CS 453 Programming Assignment #7 — MiniJava: arrays and classes

Due Wednesday May 5th (by 11:59pm)

Introduction

This assignment is to be done in groups of two or three. In this assignment you will be extending your MiniJava compiler from PA6 to handle programs with arrays and class reference declarations. Your PA7 MiniJava compiler will also need to add another scoping level to enable class types with member variables as well as methods. Also, you will be implementing type checking and code generation for arrays and classes. PA7 implements all of MiniJava EXCEPT for inheritance. The goals of this assignment are for you to learn how to

The Assignment

You Makefile should be able to create a jar file, PA7_groupname.jar, that can be executed as follows:
   java -jar PA7_groupname.jar --two-pass-mips input_file
   
When called with the --two-pass-mips option, the program should generate a MIPS program in the input_file.s file. The generated MIPS program must be capable of being interpreted by the MARS interpreter.

The input file to your compiler will contain a legal MiniJava/Java program including inline comments and C-like comments. For example, the following program is possible PA7 input:

class ArrayAssign {
    public static void main(String[] a){
        System.out.println(new MyClass().testing());
    }
}

/* here is a multi-line C comment
   goodbye */
class MyClass {
    int [] y;	// member variable
    public int testing() {
        int [] x;	// local variable
        y = new int [80];
        x = new int [10];
        x[0] = 7;
        x[3] = 77;
        y[75] = 42;
        return x[0] + y[x[3]-2];
    }

}
We will NOT be giving you a reference compiler for this assignment. Use javac and java to compare your results. Your type errors will not be identical, but you should be catching the same first error that javac catches. If you are concerned about matching the output of the reference compiler for type errors, then send example test cases to the mailing list and we will send the output back to the whole list.

For this assignment, you need to maintain the semantic analysis from the previous assignments and additionally catch the following errors:

[LINENUM,POSNUM] Class CLASSNAME does not exist
    // anywhere an id token should be a class name

[LINENUM,POSNUM] Array reference to non-array type
    // array expressions and array assignments

[LINENUM,POSNUM] Invalid index expression type for array reference

[LINENUM,POSNUM] Operator length called on non-array type

[LINENUM,POSNUM] Invalid expression type assigned into array 
    // array assignments

[LINENUM,POSNUM] Receiver of method call must be a class type

[LINENUM,POSNUM] Method METHODNAME does not exist in class type CLASSNAME

[LINENUM,POSNUM] Invalid operand type for new array operator
The above errors are all considered inappropriate type usage errors and therefore it is only necessary to report the first error.

As always you should start this assignment right away.

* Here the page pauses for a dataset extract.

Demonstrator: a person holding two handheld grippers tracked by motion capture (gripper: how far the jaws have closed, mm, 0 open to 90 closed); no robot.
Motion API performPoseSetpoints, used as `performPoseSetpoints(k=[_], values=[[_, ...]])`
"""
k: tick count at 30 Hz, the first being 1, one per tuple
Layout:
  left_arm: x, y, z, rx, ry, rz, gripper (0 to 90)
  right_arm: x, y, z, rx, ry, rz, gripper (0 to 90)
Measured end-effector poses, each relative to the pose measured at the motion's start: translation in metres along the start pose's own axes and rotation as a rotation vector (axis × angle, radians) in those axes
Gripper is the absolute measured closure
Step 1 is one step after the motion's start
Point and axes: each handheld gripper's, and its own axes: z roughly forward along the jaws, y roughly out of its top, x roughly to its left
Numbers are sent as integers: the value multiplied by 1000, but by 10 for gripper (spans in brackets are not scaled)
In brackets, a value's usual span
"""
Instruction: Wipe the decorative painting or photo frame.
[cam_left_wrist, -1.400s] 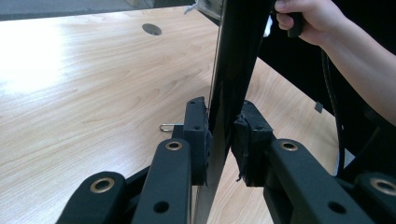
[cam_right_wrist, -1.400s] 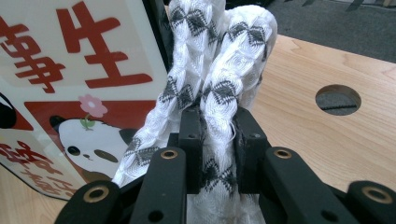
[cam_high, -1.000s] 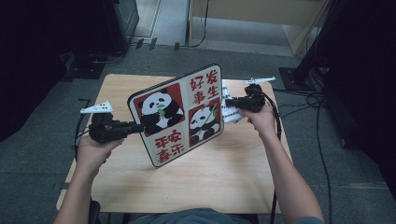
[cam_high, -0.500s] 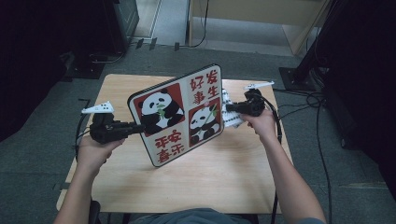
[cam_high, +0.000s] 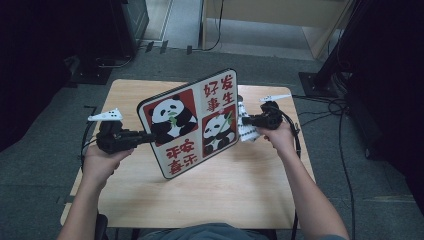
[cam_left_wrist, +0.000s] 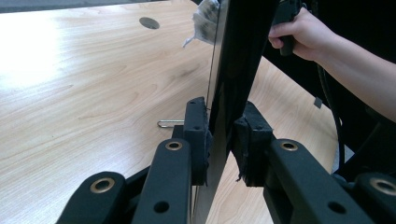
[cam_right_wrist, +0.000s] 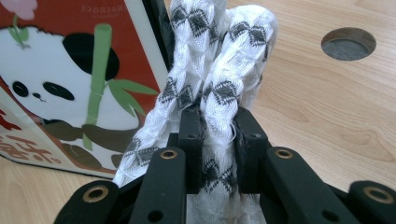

We recommend the following progression:

  1. Add the tokens, grammar rules, and AST building actions for the remaining grammar rules. Since you are not doing inheritance, you don't need to handle the grammar rule with the keyword "extends". Test that your compiler can parse and create ASTs for such programs.
  2. Extend your symbol table data structure and the visitor that creates it to include class symbol table entries.
  3. Extend your check types visitor so that it finds class and array related type errors.
  4. Implement code generation for each of the following program constructs:
    1. the new classname() construct
    2. the implicit "this" parameter
    3. calling class methods
    4. class member variables uses and defines
    5. the new int[exp] construct
    6. the arrayref.length expression
    7. array assignment and array expressions
The remainder of this writeup provides details about each of the recommended phases.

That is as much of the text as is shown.